Pros: The methodology genuinely works if you work it; excellent education and community; 34-day trial.

**Cons:** ~$109/year; steep learning curve; if Copilot's upkeep drove you away, YNAB requires strictly more. Most people who quit YNAB quit for effort reasons — we covered the escape routes in YNAB alternatives.

7. Empower Personal Dashboard — best free option for net worth

Empower's free dashboard tracks net worth, investment fees, and cash flow across accounts. It's free because Empower uses it to market wealth-management services, so expect an advisor call if your balances are large.

Pros: Free; strongest investment analytics on this list; good retirement planner.

Cons: Day-to-day spending tools are weak; advisory sales calls; it's a wealth tool wearing a budgeting hat.

How much does Copilot Money cost in 2026?

Copilot Money costs about $95 per year (roughly $13/month if paid monthly), with no free tier beyond an introductory trial. That puts it at the premium end of the category — more than Quicken Simplifi (~$72/year) and PocketGuard Plus (~$75/year), in the same range as Monarch (~$100/year) and YNAB (~$109/year). Spendalyst is $10.99/month with a 14-day free trial that doesn't require a credit card, so you can see a full week's coach card before paying anything.

What's the best Copilot alternative for Android or Windows?

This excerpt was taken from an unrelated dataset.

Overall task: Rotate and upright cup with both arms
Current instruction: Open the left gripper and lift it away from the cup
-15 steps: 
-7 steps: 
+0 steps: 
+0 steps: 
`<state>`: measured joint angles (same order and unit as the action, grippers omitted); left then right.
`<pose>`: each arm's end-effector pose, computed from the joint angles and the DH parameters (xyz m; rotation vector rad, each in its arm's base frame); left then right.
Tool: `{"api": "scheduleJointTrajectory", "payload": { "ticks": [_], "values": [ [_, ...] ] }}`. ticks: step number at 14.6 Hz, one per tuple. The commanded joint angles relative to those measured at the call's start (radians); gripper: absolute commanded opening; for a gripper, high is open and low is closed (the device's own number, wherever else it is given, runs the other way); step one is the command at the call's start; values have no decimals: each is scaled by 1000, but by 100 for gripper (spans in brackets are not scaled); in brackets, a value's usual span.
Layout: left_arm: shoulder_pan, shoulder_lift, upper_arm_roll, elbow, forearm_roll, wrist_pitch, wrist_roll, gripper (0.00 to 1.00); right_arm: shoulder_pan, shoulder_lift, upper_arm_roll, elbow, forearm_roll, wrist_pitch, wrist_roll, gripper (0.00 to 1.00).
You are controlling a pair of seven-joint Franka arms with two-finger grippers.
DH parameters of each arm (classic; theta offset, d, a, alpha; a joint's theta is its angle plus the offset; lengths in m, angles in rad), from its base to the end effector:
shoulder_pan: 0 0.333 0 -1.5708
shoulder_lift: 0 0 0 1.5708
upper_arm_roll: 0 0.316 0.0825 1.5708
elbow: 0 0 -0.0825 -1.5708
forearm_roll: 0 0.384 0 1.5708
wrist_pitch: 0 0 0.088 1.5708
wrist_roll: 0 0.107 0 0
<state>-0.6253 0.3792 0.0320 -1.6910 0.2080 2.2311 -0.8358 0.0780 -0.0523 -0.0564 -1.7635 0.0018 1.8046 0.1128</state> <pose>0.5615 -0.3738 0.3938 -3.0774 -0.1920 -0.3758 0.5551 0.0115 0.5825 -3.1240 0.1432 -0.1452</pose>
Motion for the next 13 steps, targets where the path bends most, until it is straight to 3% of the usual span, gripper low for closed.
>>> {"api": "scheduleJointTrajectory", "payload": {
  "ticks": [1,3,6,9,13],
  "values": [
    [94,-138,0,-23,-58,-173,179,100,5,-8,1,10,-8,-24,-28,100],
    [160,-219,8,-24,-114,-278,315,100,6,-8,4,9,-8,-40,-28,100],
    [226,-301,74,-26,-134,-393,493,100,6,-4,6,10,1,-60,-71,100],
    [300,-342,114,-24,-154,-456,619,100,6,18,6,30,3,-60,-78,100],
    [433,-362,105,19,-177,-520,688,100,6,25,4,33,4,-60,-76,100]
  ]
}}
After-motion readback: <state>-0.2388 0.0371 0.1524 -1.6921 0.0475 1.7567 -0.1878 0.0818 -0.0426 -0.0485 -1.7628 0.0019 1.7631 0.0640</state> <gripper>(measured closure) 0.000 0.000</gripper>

Any app on this list except Copilot itself works on Android — Monarch, Rocket Money, Simplifi, PocketGuard, YNAB, and Empower all ship native Android apps, and Spendalyst runs in any browser on any device. Platform lock-in is the single most common reason people search for a Copilot alternative, and the good news is it's the easiest problem to solve: every serious competitor went cross-platform years ago.

Is Copilot Money worth it in 2026?

Copilot is worth it if you're an iPhone/Mac user who enjoys checking a finance app several times a week and wants best-in-class design — in that niche, it's arguably still the leader. It's not worth it if you're on Android or Windows, if $95/year stings for an app you'll stop opening, or if reviewing transactions feels like a second job. Apps don't fail because they're bad; they fail because the habit they require doesn't match the person using them. Pick the app whose required habit you'll actually keep — for some people that's five minutes a day in YNAB, and for others it's reading one Monday morning coach card. (If the "coach" framing is new to you, here's what an AI money coach actually is.)

FAQ

What is the best Copilot Money alternative in 2026?

It depends on why you're leaving. Spendalyst is the best fit if Copilot's transaction upkeep wore you out and you want a weekly coach card instead of a daily app. Monarch Money is the best like-for-like replacement with Android and web support. Rocket Money is best if subscriptions are your main problem.

Does Copilot Money work on Android?

Copilot has been Apple-first since launch, and Android users have long been waitlisted. Every alternative on this list — Spendalyst, Monarch, Rocket Money, Simplifi, PocketGuard, YNAB, and Empower — works on Android today.

Is there a free alternative to Copilot Money?

Empower Personal Dashboard is fully free and excels at net worth and investment tracking. Rocket Money and PocketGuard both offer usable free tiers for spending basics. Spendalyst isn't free, but the 14-day trial requires no credit card.

Can I switch from Copilot without losing my data?

You won't move your historical categorized data between apps directly, but any alternative that uses Plaid — Spendalyst included — will typically pull in recent transaction history from your bank when you connect, so you're not starting from zero. Spendalyst also supports CSV export, so your data is never locked in.

How is Spendalyst different from Copilot Money?

Copilot is a hands-on app you check often; Spendalyst is a hands-off coach that checks in with you. Spendalyst sends a Monday coach card with specific dollar figures, tracks a Money Health Score, and shows 6-month spending trends — without asking you to maintain categories or budgets. It also runs in any browser, on any device.